60-я параллель | страница 74
Под насыпью, в лощине, тихо мурлыкала на камешках речка Лукомка. Щелкнул и неуверенно смолк поздний соловей. Где-то далеко, на Луге-второй, загудел паровоз.
Может быть, Родина еще ничего не знала?
Нет, теперь она знала уже всё.
В этот час над Москвой тоже стояло раннее светлое утро. В такие летние утра дети, спящие в комнатах с открытыми окнами, улыбаются, и их лобики покрывает прохладная испарина здоровья.
В такое раннее время пора дворникам поливать мирные улицы, рабочим торопиться на заводы, первым дачным поездам подходить к перронам вокзалов.

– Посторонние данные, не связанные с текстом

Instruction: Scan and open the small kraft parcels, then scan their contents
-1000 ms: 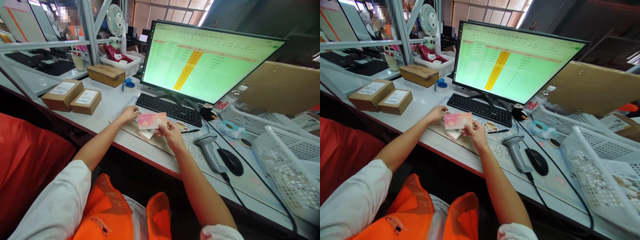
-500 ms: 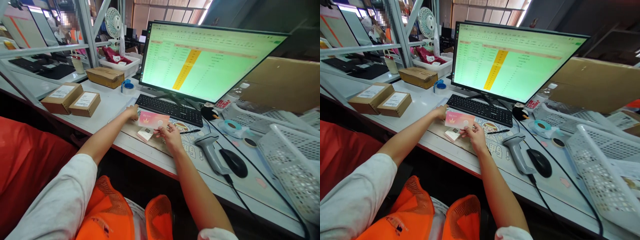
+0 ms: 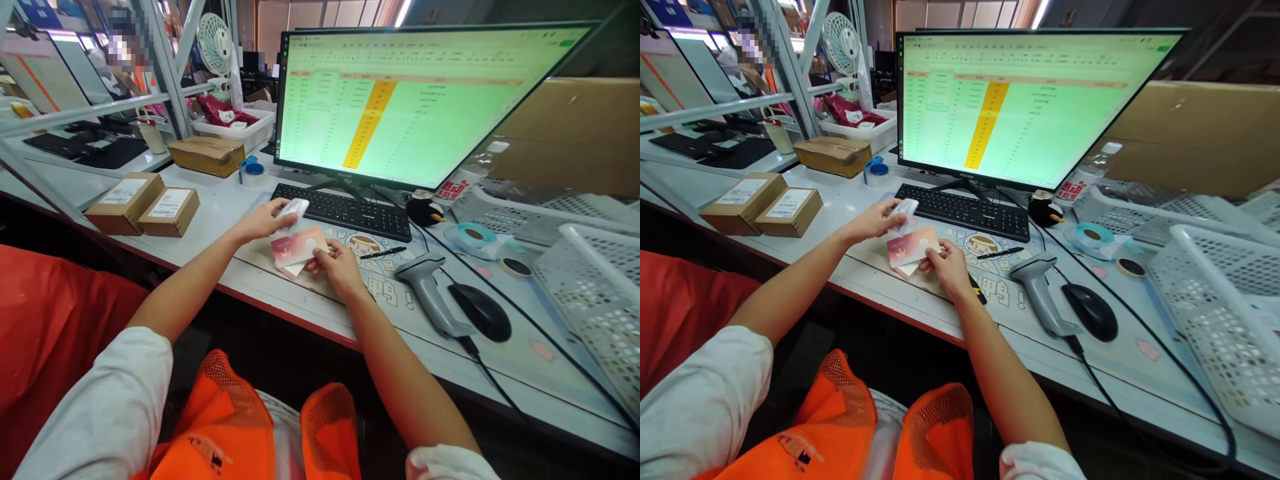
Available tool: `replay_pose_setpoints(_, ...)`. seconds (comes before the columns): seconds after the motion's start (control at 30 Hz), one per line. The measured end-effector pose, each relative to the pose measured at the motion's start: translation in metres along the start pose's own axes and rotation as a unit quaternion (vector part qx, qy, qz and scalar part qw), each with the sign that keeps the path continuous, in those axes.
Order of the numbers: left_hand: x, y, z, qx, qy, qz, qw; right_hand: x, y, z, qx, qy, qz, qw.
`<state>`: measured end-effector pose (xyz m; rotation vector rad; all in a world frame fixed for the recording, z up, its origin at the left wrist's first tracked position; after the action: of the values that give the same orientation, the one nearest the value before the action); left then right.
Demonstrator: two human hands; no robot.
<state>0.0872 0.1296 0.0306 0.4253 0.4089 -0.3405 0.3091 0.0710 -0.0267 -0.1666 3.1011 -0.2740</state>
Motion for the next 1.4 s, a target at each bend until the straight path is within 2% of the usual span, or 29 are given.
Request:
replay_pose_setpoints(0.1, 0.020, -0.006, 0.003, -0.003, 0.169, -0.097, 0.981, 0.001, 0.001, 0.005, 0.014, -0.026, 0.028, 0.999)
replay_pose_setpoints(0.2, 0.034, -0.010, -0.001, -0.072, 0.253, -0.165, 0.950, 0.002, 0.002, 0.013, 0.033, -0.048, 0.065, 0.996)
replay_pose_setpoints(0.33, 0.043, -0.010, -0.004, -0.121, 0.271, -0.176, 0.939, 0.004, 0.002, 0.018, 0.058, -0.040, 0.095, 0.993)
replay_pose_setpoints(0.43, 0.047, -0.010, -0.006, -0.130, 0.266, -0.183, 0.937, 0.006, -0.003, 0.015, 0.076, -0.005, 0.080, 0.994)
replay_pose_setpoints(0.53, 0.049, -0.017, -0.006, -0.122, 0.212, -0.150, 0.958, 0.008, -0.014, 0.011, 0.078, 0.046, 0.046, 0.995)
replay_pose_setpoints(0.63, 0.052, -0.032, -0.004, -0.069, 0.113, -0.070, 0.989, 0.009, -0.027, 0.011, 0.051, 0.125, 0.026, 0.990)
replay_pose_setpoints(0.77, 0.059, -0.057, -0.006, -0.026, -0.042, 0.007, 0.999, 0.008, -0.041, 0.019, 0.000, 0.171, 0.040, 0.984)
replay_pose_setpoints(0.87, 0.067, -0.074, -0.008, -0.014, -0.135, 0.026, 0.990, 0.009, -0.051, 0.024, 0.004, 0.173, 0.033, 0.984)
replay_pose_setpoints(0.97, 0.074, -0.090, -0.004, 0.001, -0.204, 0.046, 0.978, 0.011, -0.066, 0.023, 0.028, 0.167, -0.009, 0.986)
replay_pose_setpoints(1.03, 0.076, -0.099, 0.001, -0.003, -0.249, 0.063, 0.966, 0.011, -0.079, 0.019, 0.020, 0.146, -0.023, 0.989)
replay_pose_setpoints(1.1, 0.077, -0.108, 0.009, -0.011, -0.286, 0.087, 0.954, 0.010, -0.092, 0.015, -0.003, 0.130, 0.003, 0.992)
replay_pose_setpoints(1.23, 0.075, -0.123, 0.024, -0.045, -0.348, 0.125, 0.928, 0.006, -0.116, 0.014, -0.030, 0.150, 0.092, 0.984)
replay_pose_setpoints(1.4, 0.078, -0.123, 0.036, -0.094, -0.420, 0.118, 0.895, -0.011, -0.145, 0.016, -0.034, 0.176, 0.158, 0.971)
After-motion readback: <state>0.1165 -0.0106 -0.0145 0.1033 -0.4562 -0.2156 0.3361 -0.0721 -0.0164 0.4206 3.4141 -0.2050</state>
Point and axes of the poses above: each hand's wrist, its own y-axis towards the middle knuckle, its own x-axis out of the palm, z = x × y, the point moved 2 cm from there along y, towards the middle knuckle, and after that the axes turned 12 degrees about x, right-handed, at the moved point
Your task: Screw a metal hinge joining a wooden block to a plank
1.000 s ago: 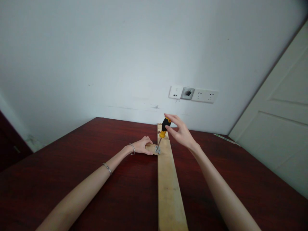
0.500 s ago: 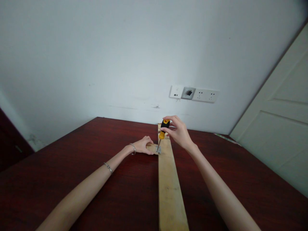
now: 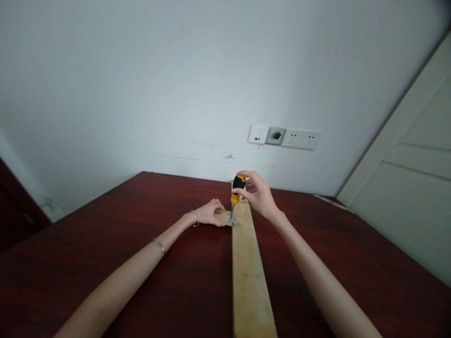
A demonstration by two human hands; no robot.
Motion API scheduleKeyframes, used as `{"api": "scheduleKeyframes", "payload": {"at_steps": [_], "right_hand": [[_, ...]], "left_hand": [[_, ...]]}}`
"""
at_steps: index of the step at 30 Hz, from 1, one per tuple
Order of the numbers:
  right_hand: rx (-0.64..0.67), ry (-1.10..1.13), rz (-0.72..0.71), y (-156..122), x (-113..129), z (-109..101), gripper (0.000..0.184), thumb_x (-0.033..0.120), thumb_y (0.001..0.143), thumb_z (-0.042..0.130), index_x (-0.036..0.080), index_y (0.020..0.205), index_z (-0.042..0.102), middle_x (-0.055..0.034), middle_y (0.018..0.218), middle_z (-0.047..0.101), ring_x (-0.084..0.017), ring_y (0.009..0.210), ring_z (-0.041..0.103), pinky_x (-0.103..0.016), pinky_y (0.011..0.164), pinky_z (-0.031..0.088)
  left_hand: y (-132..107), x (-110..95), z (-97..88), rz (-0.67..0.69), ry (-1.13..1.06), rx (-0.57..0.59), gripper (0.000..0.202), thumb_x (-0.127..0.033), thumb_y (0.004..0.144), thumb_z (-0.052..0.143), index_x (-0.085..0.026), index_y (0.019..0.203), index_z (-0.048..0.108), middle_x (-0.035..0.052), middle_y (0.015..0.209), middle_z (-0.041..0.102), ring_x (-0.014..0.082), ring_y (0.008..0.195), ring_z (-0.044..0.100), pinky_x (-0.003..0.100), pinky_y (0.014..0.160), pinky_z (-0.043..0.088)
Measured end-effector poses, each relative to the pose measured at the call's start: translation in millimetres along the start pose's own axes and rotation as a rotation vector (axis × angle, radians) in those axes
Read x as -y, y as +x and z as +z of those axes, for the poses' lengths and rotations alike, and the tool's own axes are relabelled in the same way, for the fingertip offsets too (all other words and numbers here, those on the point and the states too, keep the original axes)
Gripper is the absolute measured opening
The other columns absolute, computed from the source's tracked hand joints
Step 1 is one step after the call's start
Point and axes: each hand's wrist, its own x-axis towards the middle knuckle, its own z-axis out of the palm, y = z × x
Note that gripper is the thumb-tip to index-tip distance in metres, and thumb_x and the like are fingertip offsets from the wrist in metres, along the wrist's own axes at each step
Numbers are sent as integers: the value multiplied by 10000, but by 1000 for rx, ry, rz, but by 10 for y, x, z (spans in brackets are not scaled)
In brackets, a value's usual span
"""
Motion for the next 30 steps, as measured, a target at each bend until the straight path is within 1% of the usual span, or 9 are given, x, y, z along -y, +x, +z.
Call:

Они проснулись, а весь город еще дремлет; пусто на улицах; в скверах по дорожкам прыгают на свободе дерзкие воробьи, вчерашний парковый мусор покрыт росой, а на садовых прудах городские коты-рыболовы, сидя по берегам, хмуро пытаются добыть хоть еще одного прудового карасика.
Так бывало всегда, но только не сегодня.
Сегодня тысячи людей уже пересекали московские площади и улицы в это необычное время, тысячи озабоченных, внезапно и страшно разбуженных советских людей. Они торопливо — те пешком, эти на велосипедах, другие в люльках мотоциклов и в кузовах машин — проходили, проезжали по Красной площади, по набережной, мимо Кремлевских ворот. Все они как один бросали при этом быстрый взгляд на древние кирпичные стены, на алые флаги над Кремлевским дворцом и там, за Китай-городом, над зданием ЦК. Казалось, каждый хочет задать вопрос, один вопрос, самый главный, самый неотложный.

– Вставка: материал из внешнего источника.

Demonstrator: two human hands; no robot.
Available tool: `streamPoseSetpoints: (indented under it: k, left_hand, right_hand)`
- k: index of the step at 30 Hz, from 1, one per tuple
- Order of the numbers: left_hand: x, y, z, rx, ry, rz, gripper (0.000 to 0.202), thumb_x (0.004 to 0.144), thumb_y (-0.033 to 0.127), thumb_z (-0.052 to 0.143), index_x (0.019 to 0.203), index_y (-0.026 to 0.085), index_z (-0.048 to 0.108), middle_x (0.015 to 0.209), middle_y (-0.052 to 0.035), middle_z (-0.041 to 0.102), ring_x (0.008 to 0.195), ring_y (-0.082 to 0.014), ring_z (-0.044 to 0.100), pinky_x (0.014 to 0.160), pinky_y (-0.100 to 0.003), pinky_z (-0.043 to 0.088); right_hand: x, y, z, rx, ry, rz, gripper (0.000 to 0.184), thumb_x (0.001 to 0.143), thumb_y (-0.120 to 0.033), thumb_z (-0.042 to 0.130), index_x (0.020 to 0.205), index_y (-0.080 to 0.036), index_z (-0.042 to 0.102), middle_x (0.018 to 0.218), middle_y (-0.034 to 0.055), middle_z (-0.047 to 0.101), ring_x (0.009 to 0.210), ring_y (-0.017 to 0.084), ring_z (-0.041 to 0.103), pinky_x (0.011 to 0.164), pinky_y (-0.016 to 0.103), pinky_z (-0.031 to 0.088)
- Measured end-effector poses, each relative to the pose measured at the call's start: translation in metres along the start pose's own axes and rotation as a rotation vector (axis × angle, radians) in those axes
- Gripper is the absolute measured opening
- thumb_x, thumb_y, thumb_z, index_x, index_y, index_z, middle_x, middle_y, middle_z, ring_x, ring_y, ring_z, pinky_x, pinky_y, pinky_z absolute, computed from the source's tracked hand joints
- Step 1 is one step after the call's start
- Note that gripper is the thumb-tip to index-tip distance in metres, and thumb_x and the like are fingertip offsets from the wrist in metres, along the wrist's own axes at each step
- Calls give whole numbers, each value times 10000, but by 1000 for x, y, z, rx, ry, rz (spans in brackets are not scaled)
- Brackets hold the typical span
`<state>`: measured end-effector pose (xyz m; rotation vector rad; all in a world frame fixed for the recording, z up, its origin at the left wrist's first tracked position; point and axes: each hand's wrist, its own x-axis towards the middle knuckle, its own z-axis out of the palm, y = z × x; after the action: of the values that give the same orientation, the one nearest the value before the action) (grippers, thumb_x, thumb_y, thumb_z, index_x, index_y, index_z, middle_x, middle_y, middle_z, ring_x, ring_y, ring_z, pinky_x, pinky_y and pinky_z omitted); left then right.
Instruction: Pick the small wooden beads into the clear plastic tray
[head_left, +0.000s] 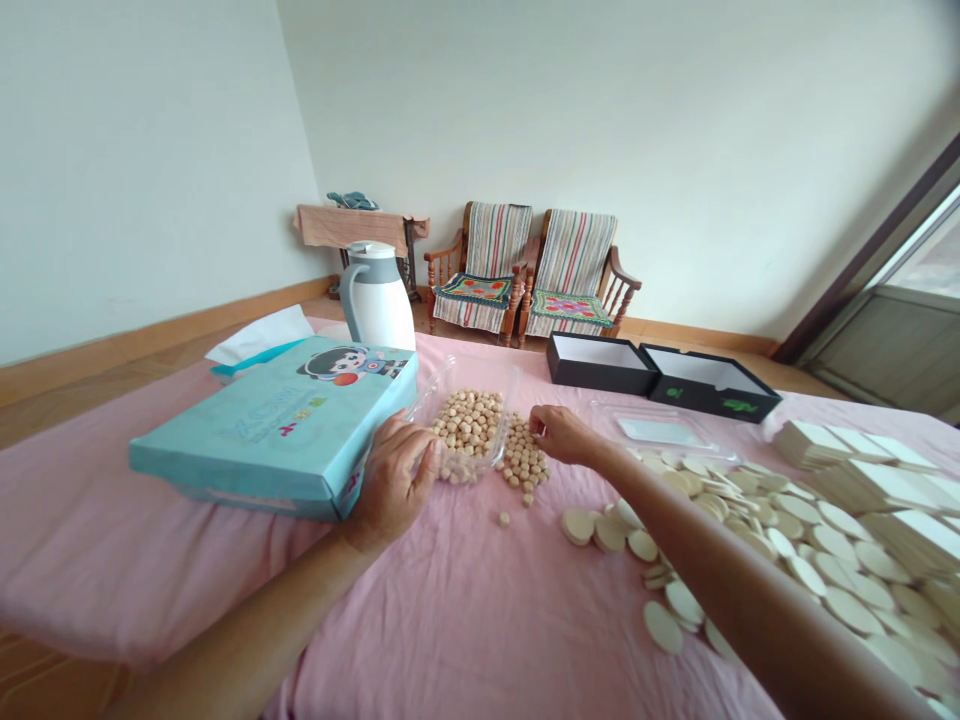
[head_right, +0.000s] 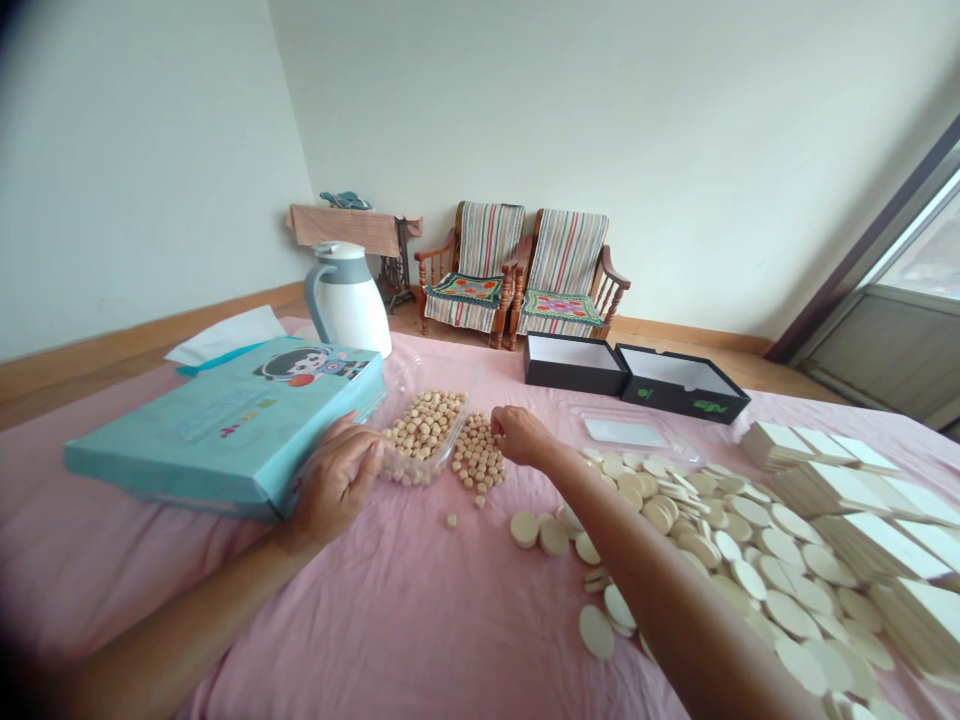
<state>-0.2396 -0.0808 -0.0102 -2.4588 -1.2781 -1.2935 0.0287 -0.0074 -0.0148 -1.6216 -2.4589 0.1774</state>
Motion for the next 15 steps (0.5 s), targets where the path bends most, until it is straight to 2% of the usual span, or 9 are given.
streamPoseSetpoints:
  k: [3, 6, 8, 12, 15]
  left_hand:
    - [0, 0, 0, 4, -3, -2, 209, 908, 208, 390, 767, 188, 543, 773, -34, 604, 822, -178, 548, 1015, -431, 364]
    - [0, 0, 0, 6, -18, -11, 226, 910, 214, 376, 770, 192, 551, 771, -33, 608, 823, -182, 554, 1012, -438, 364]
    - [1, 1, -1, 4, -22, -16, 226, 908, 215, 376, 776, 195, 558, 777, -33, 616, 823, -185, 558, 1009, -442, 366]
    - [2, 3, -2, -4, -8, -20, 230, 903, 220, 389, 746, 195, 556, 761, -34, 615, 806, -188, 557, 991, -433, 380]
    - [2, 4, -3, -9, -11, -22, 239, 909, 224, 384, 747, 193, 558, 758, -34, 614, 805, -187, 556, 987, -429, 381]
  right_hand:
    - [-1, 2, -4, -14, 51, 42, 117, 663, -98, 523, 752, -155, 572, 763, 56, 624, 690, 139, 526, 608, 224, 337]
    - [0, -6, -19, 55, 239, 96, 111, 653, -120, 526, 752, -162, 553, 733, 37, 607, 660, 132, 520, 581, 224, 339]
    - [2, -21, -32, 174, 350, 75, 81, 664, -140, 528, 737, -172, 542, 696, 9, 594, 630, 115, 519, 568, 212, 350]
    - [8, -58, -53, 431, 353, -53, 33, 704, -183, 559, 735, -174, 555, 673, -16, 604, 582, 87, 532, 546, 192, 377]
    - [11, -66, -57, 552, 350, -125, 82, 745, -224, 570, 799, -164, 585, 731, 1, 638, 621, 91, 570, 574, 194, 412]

Солнце только всходило, когда по площади, пробороздив ее влажными следами покрышек, развернулась большая черная машина с иностранным флажком на радиаторе.
Сидевший в машине тронул водителя рукой в перчатке. Тот притормозил. Сидевший опустил стекло и тоже, как многие, пристально вгляделся в высокое здание под красным знаменем.
Оно возвышалось вдали, безмолвное и непроницаемое.
Все окна на его восточном, обращенном в сторону Яузы, фасаде были, как одно, закрыты. Но поднимающееся из-за северных кварталов города солнце воскресного дня, солнце летнего равноденствия, солнце самой жестокой из войн мира окрасило их живым и гневным багрянцем. Они пылали суровым, горячим огнем. Можно было подумать, — не само ли оскорбленное сердце великой страны пламенеет и бьется там, за ними?
Человек, сидевший в машине, резко и сердито поднял стекло, отгородившись им от мира: «Форвертс!»
Шофер тронул с места.
— Хотел бы я знать, господин советник, — глухо пробормотал тогда по-французски тот, кто был старшим из трех пассажиров, тот, кто открывал окошко, — хотел бы я знать, что они готовят там нам в ответ?